Durch zahlreiche Experimente, insbesondere dem Frank-Hertz-versuch [2], wurde belegt, dass diese Annahme zu korrekten Vorhersagen im Experiment führt, weshalb sich das Bohrsche Atommodell erfolgreich etabliert hat und sogar heute noch in der Mittelstufe gelehrt wird.

Dennoch ist ein Beleg aber nun kein Beweis! Deshalb ist es auch nicht überraschend, dass das Bohrsche Atommodell in der Wissenschaft längst durch das Orbitalmodell [3] ersetzt wurde, da insbesondere die Beobachtungen Werner Heisenbergs die Vorstellung von stabilen Bahnen der Elektronen um den Atomkern widerlegt haben. Die Modellannahmen und damit das Modell selbst, wurden auf diese Weise korrigiert, so dass der durch neue Beobachtungen plötzlich vorhandene Widerspruch aufgehoben wurde.

Wichtig zu bemerken ist an dieser Stelle, dass das Orbitalmodell auch all das erklären kann, was auch das Bohrsche Atommodell erklären konnte. Zusätzlich aber besteht (bislang) kein Widerspruch mehr zu Beobachtungen in Experimenten und es werden noch weitere Phänomene (insbesondere in der Chemie) erklärt, die das Bohrsche Atommodell nicht erklären konnte.

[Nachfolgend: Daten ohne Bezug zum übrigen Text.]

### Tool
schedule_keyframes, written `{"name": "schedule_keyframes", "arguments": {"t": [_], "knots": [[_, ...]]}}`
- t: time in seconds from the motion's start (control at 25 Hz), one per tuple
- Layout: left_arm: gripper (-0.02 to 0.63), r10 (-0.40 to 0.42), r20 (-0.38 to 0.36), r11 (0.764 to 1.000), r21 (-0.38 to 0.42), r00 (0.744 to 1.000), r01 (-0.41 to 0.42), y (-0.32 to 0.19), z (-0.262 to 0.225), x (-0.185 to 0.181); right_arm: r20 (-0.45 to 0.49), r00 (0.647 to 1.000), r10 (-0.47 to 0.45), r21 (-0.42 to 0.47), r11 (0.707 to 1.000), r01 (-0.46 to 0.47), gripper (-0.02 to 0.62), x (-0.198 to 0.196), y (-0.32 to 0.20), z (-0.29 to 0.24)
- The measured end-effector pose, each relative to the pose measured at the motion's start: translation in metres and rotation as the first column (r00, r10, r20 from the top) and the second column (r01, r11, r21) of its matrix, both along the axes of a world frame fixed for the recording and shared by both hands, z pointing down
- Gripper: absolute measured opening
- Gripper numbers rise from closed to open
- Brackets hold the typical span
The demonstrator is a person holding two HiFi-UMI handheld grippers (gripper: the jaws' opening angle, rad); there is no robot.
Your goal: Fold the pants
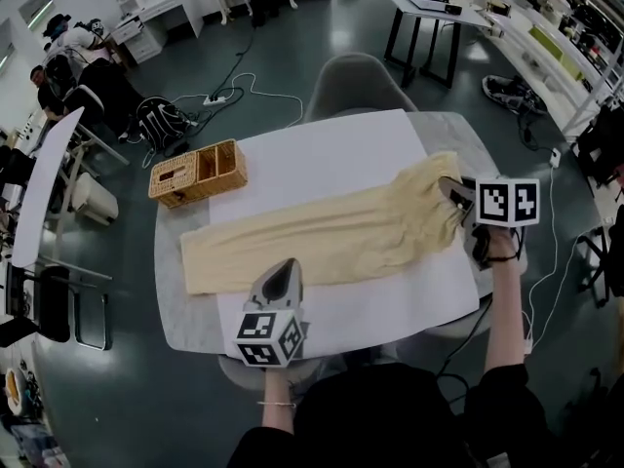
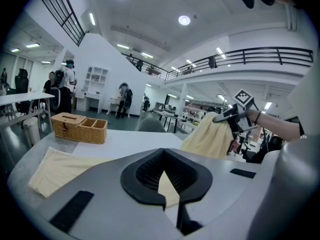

Der Grund, warum das Bohrsche Atommodell trotzdem noch immer in Schulen gelehrt wird ist schlicht, weil das Orbitalmodell für Schüler diesen Alters im Detail zu kompliziert ist und weil die Bohrsche Vorstellung des Atoms für das grundlegende Verständnis der Chemie völlig ausreichend ist (und weil die im Widerspruch zum Modell stehenden Phänomene in der Mittelstufe keine Rolle spielen). Erst in der Oberstufe erhalten die Schüler eine (oberflächliche) Einführung in das Orbitalmodell. Aber erst wenn Jemand ein entsprechendes Studium durchläuft werden die Details so wichtig, dass solche Modelle mit all ihren mathematischen Unannehmlichkeiten gelehrt werden müssen.